Editorials, Opinion

Mooney supports culture wars over national security

Monday morning, Rep. Alex Mooney proudly sent out a press release announcing his support for Sen. Tommy Tuberville’s months-long, single-handed blockade of hundreds of military promotions over the military’s policy of reimbursing traveling costs for reproductive care received in another state — including abortions.

Tuesday afternoon, Tuberville finally capitulated to bipartisan, nationwide pressure and agreed to allow most military promotions to go through — except the highest-ranking positions, which he will continue to stonewall.

Before we get into why this is both dangerous and stupid, let’s look at the Department of Defense policy in question.

It has long been policy for the DoD’s civilian health benefits program, Tricare, to reimburse active military members and covered dependents for travel and lodging expenses if they have to travel more than 100 miles one way for a doctor-recommended procedure. (As with any coverage provider, what is and isn’t covered by Tricare is more nuanced than we have space to explain here.)

With very limited exceptions, reproductive health care such as fertility treatments and abortions are not covered. The only covered abortions are in the case of rape/incest and saving the life of the mother. The only covered fertility treatments are for severely injured married service members.

In February 2023, the DoD released memos clarifying how the military would cover reproductive health care moving forward: Service members would get up to 21 days of leave (limited to the minimum number of days required for the procedure) to obtain fertility treatments or abortions; expenses for those who must travel to receive either procedure will be reimbursed; service members will have up to 20 weeks to inform their command of a pregnancy, up from the previous two-week requirement.

To be clear: Federal funds are not used to pay for non-covered abortions.

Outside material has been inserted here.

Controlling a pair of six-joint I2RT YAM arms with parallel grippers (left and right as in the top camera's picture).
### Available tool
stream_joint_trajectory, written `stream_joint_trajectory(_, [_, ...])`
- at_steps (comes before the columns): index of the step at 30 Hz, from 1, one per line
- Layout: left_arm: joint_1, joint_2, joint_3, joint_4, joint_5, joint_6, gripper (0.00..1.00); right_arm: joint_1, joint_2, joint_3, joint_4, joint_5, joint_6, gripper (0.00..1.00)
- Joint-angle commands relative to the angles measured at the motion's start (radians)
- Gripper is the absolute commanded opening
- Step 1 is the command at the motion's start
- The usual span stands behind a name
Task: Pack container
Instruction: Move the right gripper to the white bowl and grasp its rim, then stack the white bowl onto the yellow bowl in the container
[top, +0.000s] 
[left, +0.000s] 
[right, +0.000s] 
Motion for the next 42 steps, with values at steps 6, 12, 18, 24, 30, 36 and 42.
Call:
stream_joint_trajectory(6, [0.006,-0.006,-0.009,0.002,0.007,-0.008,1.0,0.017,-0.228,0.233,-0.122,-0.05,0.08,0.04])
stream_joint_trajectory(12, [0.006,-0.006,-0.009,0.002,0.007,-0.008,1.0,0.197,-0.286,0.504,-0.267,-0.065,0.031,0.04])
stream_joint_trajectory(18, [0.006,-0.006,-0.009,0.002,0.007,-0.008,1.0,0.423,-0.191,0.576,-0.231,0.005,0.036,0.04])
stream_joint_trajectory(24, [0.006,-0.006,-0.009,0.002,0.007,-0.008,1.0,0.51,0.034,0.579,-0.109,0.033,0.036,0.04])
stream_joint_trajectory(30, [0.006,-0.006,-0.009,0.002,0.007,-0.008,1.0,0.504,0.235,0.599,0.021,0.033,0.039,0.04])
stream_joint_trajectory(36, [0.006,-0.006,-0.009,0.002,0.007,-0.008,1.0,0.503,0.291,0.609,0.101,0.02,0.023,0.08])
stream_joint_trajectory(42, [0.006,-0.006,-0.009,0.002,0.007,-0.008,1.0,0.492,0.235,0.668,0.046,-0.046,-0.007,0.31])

The new policy only requires the travel reimbursements be treated the same as any other procedure for which the service member must travel long distances.

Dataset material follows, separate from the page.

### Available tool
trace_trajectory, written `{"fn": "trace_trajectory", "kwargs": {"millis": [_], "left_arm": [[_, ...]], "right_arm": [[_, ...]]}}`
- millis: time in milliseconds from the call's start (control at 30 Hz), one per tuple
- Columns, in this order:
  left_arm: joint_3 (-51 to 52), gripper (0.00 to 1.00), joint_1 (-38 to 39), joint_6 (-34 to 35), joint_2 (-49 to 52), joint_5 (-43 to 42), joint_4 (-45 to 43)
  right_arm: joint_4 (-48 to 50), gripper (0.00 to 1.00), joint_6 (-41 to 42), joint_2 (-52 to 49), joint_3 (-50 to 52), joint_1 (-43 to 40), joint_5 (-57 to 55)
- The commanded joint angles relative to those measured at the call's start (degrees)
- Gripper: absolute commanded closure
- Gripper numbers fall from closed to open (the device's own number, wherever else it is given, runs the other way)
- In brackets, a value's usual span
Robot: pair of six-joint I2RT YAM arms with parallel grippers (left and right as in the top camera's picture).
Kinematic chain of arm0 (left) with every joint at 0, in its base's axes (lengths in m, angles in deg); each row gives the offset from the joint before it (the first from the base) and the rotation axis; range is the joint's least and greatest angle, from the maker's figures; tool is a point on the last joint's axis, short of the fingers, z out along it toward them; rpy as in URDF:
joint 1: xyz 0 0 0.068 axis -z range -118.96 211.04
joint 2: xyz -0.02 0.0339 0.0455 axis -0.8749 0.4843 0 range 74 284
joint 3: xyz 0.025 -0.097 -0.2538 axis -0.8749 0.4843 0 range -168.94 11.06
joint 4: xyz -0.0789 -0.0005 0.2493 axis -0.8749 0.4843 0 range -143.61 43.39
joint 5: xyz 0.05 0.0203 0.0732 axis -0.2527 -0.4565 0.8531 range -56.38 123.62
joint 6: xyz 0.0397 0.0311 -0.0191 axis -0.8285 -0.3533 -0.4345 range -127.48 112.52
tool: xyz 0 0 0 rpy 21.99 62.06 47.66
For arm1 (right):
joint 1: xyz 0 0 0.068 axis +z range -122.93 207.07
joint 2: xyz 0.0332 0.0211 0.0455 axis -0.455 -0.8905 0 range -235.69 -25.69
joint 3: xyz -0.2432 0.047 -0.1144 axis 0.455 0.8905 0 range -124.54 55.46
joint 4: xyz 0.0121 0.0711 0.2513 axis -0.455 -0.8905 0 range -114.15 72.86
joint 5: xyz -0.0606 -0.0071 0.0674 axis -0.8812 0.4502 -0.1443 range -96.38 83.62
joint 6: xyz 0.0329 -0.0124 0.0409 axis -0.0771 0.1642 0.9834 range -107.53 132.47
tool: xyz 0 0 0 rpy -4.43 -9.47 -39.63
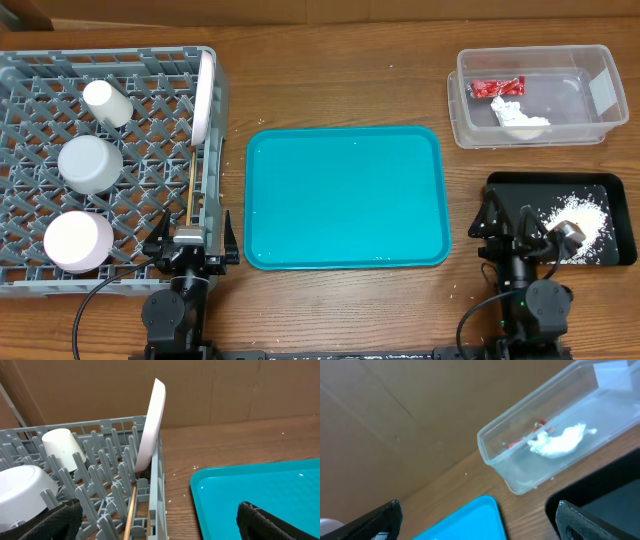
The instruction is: Sort waste into correct bins and load items into the dishwasher
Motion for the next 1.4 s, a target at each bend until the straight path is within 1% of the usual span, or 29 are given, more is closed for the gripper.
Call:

Now, on to why all this is stupid.

First, the DoD’s updated policy finally gives reproductive health care the same respect and coverage as other types of health care.  This should be celebrated as a massive step forward both for the women in our military and the women who are married to service members.

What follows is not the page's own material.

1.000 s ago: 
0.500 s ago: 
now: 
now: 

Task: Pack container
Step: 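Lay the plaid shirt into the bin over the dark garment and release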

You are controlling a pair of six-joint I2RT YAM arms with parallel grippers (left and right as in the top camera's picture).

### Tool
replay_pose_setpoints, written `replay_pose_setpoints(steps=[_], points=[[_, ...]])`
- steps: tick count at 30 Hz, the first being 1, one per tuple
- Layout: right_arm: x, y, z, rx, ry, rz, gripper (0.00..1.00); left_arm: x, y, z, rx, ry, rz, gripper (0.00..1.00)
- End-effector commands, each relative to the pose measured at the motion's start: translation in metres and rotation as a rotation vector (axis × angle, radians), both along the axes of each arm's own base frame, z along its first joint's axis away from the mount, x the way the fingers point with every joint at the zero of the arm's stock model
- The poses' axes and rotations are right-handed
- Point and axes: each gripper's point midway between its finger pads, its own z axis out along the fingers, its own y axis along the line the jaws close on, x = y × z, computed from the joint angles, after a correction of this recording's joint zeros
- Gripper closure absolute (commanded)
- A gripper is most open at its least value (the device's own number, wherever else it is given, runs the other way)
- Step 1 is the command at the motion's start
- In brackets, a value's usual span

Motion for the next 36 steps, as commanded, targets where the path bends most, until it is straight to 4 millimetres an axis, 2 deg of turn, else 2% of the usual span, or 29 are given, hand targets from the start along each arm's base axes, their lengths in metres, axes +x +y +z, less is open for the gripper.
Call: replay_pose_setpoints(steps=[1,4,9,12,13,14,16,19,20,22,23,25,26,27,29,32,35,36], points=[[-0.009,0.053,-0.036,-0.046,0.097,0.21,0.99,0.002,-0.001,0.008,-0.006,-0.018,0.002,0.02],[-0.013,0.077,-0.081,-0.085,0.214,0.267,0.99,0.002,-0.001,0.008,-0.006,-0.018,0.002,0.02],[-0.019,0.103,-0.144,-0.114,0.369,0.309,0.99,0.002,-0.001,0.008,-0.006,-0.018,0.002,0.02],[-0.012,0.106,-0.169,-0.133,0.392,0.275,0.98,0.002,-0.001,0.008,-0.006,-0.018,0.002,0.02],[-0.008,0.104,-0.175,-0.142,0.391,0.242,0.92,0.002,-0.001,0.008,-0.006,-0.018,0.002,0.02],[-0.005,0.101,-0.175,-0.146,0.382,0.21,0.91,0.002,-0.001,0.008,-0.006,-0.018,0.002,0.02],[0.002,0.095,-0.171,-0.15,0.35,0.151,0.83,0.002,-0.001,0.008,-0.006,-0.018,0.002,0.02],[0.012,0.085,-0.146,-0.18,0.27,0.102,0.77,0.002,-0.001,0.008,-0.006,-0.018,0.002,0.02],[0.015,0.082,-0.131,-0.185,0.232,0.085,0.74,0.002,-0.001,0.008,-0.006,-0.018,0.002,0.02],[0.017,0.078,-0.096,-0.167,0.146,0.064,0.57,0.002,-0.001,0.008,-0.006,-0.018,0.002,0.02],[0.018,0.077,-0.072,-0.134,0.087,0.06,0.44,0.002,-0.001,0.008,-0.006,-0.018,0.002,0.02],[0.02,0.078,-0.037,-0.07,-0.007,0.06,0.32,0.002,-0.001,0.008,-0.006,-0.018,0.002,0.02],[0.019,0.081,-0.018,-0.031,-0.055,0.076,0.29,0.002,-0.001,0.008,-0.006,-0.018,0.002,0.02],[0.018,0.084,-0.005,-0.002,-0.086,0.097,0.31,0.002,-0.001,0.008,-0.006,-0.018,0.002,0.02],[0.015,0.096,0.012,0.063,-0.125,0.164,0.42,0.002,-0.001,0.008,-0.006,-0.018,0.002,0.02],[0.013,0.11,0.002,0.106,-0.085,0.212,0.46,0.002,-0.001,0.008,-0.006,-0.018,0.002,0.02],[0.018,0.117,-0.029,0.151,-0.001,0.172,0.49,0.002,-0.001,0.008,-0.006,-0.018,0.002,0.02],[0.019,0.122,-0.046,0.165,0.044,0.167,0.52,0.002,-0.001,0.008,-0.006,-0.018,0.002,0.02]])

Second, we are pro-someone’s-medical-decisions-are-no-one-else’s-business, and so, apparently, are most Americans: Voters have shown their support for abortion access over and over again this past year. The idea that a senator has been holding up hundreds of important military promotions because he wants to exercise control over other people’s private lives is beyond absurd.

Third, Tuberville’s long culture war campaign has handicapped our national security and military readiness. No matter how you personally feel about abortion, it should bother you that one senator not only has the will, but the way to severely limit military functions and has seemed to take great glee in doing so.

Mooney’s support for Tuberville’s antics is a slap in the face to West Virginia’s vast population of veterans, reservists and active military members. Mooney’s actions clearly show that he’d happily handicap our national security if it means he can score some political points to take on the campaign trail.

Putting one’s own personal beliefs above the safety of our country is inexcusable. Voters must make that clear come election day.